_Work to be completed_
Where does the word "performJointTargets" show up in the records? Copy every line that holds it.
········
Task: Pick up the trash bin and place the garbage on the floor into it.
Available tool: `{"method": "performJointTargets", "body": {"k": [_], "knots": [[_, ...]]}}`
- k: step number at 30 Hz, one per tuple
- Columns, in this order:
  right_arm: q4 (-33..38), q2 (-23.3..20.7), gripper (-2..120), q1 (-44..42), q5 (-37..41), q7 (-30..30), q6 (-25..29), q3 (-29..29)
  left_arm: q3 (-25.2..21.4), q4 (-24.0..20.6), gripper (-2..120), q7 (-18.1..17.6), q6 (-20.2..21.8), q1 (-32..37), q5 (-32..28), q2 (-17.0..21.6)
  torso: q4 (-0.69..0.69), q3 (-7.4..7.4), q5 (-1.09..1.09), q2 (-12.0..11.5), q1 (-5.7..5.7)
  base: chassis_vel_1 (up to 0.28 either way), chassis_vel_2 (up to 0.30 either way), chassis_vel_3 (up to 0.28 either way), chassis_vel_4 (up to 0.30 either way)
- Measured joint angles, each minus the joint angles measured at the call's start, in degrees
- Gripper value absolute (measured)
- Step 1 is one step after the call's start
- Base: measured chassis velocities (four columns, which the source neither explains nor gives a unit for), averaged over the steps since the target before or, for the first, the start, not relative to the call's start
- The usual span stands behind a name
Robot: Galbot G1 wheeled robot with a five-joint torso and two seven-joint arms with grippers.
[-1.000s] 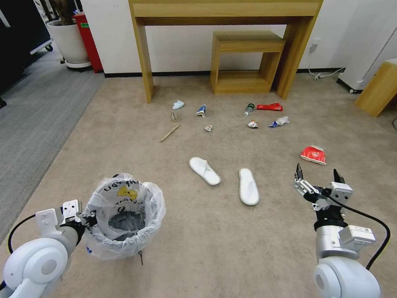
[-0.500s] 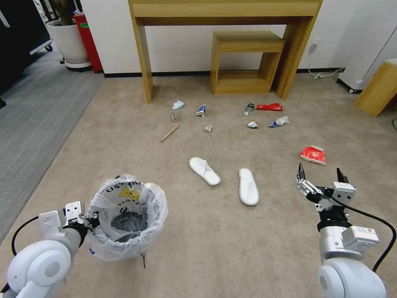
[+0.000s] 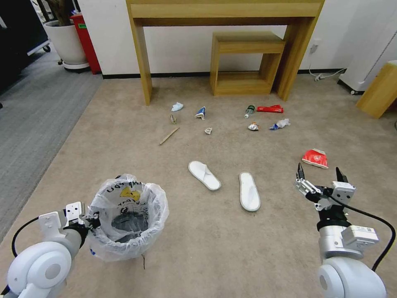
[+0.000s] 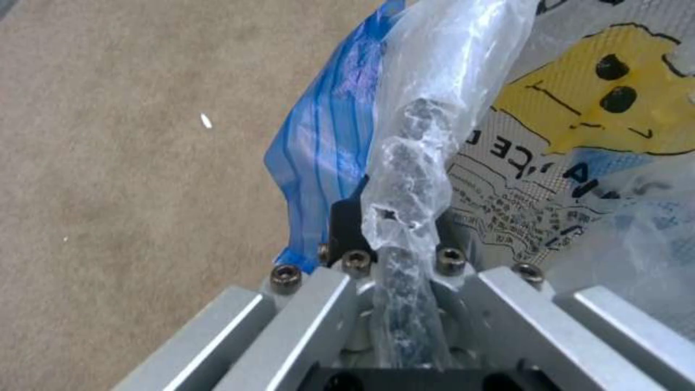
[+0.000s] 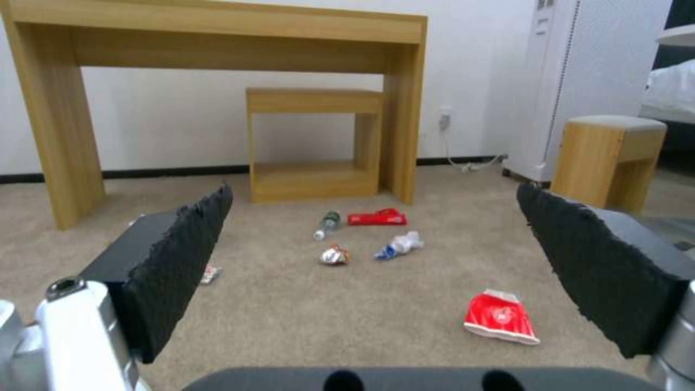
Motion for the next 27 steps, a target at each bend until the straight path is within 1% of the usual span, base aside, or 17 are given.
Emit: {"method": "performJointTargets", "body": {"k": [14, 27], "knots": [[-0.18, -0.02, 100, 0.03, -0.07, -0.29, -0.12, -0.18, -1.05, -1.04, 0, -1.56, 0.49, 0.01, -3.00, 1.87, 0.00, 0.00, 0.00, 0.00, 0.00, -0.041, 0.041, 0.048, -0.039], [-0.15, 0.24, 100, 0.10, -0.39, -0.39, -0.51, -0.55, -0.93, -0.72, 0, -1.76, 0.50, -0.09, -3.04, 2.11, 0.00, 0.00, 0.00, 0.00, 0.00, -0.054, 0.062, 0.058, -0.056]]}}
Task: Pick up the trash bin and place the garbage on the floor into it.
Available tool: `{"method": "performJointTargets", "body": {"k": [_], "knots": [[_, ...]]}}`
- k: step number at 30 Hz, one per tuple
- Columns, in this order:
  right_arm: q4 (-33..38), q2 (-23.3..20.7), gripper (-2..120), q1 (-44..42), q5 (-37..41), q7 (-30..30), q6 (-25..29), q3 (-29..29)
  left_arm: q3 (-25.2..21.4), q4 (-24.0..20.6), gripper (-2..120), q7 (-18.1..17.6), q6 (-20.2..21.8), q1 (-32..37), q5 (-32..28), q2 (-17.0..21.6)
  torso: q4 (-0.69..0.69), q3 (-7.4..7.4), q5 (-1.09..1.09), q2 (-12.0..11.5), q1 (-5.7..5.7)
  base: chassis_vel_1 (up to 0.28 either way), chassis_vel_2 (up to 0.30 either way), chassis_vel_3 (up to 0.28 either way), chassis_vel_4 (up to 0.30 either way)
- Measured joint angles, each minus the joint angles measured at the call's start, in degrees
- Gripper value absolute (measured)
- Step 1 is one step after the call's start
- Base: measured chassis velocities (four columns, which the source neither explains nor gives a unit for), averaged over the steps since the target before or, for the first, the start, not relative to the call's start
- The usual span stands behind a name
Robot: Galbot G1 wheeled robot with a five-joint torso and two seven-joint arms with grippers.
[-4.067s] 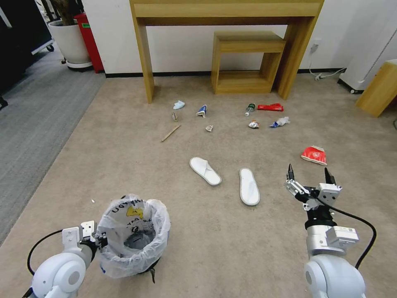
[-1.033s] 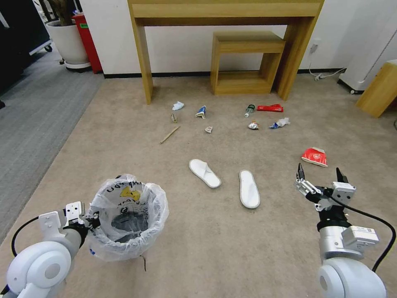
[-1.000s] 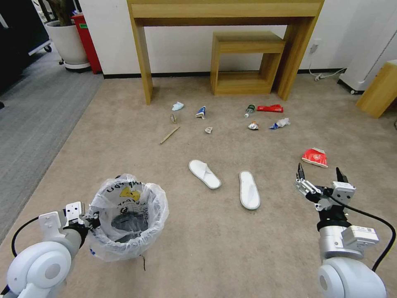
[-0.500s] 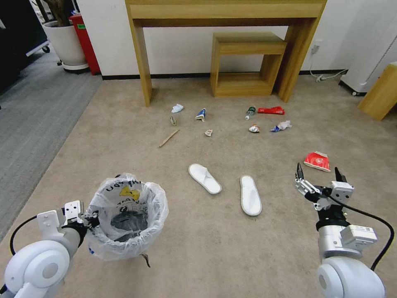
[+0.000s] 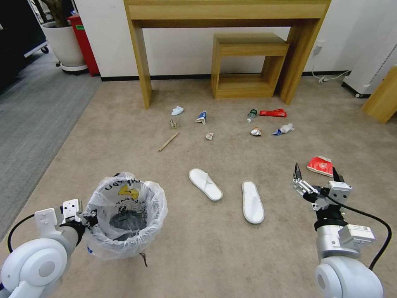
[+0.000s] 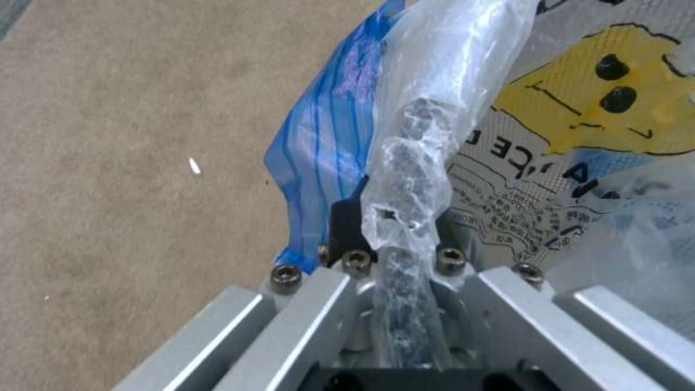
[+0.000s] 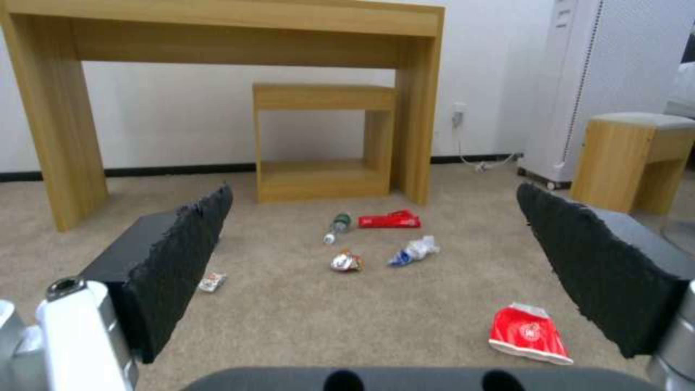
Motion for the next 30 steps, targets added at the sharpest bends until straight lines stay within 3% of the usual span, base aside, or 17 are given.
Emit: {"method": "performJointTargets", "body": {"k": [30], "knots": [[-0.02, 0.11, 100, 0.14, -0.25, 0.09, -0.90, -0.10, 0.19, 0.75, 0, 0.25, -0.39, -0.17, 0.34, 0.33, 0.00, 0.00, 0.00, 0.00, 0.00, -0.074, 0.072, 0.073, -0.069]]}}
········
_Output of the task_
Available tool: `{"method": "performJointTargets", "body": {"k": [_], "knots": [[_, ...]]}}`
Emit: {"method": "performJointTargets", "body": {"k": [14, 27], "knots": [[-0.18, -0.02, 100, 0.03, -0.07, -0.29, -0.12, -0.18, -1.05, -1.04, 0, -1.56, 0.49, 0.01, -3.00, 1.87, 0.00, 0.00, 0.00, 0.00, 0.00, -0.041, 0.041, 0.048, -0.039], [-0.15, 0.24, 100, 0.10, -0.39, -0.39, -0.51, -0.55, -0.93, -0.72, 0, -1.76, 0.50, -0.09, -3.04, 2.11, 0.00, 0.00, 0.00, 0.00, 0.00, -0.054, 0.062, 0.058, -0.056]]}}
Available tool: `{"method": "performJointTargets", "body": {"k": [_], "knots": [[_, ...]]}}`
Emit: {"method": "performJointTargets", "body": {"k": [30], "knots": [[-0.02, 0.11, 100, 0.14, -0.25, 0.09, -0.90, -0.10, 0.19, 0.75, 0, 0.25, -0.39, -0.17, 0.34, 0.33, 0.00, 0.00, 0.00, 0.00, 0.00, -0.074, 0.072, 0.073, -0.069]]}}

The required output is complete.